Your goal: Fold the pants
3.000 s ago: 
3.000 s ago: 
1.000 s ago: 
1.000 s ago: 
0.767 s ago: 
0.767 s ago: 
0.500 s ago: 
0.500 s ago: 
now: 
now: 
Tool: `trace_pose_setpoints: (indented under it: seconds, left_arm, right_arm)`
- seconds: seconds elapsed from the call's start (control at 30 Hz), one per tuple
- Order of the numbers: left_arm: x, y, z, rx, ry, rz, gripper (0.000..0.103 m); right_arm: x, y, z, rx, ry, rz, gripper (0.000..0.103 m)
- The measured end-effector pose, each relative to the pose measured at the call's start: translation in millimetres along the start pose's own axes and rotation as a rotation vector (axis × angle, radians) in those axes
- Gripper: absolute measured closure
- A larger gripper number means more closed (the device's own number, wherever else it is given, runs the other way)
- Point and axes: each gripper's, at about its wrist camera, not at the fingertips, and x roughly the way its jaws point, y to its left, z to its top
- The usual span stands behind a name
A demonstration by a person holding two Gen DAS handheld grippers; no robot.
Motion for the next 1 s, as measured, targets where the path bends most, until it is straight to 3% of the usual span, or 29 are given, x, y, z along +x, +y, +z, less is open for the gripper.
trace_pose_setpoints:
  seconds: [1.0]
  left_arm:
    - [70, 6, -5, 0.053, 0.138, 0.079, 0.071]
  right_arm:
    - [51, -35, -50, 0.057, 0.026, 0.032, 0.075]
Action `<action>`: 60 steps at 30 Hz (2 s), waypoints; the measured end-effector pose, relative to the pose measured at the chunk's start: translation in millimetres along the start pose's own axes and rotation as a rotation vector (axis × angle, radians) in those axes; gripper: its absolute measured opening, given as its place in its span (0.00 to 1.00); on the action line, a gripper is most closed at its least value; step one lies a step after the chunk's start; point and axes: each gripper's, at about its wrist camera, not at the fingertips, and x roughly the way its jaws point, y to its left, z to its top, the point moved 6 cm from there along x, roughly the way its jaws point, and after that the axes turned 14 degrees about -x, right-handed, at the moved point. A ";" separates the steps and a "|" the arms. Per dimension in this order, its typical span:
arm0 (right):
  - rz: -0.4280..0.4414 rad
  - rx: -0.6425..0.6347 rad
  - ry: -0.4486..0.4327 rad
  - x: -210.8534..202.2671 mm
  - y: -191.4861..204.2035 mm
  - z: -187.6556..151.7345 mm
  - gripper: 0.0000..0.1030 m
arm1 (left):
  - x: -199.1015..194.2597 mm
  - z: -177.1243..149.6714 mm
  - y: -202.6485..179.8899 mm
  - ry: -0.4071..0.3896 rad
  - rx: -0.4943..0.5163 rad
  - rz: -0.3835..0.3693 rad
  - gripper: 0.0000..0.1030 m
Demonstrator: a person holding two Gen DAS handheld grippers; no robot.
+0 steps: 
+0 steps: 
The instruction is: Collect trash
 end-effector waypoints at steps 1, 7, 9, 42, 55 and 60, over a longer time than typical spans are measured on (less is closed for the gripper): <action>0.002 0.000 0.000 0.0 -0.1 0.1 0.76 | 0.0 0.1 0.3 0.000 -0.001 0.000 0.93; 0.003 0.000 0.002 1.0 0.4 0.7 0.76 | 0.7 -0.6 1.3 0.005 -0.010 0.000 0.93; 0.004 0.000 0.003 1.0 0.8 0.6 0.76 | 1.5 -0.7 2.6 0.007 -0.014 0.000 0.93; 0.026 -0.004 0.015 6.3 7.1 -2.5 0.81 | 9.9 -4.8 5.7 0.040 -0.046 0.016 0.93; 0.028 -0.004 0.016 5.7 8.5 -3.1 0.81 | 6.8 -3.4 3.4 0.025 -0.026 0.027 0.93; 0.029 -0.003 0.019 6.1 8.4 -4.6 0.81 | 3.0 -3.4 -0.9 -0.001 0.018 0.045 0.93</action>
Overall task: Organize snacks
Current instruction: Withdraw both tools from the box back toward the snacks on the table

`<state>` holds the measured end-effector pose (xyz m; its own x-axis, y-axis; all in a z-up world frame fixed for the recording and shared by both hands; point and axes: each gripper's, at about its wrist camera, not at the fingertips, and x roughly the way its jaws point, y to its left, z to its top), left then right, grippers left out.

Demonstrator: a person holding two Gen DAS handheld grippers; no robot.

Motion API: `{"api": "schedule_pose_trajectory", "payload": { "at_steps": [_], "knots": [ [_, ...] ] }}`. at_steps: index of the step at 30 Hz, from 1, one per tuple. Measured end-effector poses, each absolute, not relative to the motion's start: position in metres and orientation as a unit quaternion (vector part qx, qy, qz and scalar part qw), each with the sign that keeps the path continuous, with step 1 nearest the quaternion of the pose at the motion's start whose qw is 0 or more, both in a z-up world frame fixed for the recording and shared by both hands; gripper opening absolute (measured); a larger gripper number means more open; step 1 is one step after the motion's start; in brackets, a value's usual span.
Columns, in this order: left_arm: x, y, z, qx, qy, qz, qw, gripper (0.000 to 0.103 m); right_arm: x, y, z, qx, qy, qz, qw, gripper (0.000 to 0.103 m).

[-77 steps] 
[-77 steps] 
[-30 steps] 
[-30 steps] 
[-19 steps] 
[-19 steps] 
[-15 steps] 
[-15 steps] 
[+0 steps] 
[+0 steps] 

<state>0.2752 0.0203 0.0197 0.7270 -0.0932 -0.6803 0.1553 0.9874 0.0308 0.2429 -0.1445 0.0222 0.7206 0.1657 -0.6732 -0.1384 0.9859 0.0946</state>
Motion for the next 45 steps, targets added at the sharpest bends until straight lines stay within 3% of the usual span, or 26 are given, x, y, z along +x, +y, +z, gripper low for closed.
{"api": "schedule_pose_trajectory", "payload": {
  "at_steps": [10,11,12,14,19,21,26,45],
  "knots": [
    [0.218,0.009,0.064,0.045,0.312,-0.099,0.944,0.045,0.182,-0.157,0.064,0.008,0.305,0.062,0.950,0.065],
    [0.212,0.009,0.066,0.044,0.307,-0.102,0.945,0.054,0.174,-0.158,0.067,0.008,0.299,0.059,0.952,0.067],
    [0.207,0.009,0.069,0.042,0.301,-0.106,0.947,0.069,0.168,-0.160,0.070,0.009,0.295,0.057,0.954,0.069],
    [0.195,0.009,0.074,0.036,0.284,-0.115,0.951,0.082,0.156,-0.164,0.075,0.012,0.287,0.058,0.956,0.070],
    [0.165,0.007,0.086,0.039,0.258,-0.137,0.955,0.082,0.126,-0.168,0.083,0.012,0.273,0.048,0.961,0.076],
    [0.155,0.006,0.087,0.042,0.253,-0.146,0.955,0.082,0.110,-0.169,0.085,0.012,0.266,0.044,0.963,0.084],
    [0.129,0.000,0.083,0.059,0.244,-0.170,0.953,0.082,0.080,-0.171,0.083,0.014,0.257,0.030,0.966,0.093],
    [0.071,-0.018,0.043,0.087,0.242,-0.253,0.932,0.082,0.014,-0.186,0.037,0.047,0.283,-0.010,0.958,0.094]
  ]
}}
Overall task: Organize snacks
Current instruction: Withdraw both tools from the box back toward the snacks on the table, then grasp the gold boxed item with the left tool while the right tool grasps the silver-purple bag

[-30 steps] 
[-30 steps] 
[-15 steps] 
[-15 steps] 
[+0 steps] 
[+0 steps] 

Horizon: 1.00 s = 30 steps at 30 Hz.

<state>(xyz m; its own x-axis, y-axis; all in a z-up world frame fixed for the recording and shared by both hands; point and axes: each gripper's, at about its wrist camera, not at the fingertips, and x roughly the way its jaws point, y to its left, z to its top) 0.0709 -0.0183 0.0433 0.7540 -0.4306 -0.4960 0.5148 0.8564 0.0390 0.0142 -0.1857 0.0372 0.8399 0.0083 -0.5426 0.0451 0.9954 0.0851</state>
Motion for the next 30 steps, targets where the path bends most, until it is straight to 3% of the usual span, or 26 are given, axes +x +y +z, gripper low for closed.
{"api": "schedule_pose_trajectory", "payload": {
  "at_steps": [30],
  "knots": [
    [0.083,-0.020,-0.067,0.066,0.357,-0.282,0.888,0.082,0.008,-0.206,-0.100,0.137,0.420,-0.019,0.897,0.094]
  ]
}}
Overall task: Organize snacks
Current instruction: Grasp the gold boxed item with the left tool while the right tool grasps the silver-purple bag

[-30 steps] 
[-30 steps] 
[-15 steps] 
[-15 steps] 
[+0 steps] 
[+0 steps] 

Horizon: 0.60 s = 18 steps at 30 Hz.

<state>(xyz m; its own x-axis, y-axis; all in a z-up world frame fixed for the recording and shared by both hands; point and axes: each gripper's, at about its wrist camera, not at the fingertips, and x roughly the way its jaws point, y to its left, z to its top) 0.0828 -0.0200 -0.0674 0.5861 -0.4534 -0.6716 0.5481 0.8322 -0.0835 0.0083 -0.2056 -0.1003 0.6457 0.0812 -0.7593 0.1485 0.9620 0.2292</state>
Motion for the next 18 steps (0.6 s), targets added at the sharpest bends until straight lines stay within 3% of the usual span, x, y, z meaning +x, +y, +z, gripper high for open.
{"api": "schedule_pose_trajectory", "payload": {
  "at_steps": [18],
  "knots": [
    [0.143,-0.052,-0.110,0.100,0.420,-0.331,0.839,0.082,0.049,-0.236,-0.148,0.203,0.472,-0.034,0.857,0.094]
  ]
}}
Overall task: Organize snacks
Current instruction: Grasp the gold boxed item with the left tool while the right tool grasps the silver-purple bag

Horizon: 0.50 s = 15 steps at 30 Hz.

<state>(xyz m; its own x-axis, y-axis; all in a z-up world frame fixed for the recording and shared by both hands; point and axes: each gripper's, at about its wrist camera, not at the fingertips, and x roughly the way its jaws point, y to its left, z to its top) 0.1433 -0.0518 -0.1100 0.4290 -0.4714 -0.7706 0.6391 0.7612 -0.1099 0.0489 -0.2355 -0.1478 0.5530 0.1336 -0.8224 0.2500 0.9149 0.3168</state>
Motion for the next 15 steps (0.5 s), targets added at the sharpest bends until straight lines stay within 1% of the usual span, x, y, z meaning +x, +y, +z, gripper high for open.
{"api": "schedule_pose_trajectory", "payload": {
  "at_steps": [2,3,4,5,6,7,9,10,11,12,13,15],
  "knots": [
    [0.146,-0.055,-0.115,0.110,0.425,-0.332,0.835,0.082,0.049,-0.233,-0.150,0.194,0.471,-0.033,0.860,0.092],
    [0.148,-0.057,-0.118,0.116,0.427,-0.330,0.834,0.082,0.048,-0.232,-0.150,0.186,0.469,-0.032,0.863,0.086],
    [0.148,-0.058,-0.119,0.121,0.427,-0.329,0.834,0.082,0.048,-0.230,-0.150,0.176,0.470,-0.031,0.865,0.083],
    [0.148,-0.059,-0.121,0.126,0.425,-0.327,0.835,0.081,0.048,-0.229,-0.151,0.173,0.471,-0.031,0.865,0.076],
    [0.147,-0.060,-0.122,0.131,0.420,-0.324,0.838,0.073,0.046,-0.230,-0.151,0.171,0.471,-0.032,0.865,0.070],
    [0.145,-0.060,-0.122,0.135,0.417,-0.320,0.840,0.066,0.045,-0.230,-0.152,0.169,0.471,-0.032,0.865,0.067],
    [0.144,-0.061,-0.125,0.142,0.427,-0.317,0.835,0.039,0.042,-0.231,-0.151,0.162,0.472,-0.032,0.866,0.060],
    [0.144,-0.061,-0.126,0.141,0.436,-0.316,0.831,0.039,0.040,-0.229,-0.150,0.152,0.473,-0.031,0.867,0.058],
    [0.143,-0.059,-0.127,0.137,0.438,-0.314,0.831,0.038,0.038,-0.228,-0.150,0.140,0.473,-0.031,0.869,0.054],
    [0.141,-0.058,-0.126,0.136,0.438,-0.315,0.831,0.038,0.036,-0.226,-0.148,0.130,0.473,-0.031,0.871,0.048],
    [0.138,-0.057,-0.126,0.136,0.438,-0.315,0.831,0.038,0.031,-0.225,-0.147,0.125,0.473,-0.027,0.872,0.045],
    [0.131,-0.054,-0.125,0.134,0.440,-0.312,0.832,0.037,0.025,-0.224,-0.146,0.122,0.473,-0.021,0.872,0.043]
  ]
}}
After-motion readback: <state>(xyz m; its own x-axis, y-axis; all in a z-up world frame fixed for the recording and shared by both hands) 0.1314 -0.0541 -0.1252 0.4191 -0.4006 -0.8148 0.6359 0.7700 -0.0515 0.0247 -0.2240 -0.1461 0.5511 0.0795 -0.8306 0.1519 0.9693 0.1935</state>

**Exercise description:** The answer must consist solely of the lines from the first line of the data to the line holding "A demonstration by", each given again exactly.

**Response to this task:**
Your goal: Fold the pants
3.000 s ago: 
3.000 s ago: 
1.000 s ago: 
1.000 s ago: 
0.767 s ago: 
0.767 s ago: 
0.500 s ago: 
0.500 s ago: 
now: 
now: 
Tool: `trace_pose_setpoints: (indented under it: seconds, left_arm, right_arm)`
- seconds: seconds elapsed from the call's start (control at 30 Hz), one per tuple
- Order of the numbers: left_arm: x, y, z, rx, ry, rz, gripper (0.000..0.103 m); right_arm: x, y, z, rx, ry, rz, gripper (0.000..0.103 m)
- The measured end-effector pose, each relative to the pose measured at the call's start: translation in millimetres along the start pose's own axes and rotation as a rotation vector (axis × angle, radians) in those axes
- Gripper: absolute measured closure
- A larger gripper number means more closed (the device's own number, wherever else it is given, runs the other way)
- Point and axes: each gripper's, at about its wrist camera, not at the fingertips, and x roughly the way its jaws point, y to its left, z to its top
- The usual span stands behind a name
A demonstration by a person holding two Gen DAS handheld grippers; no robot.

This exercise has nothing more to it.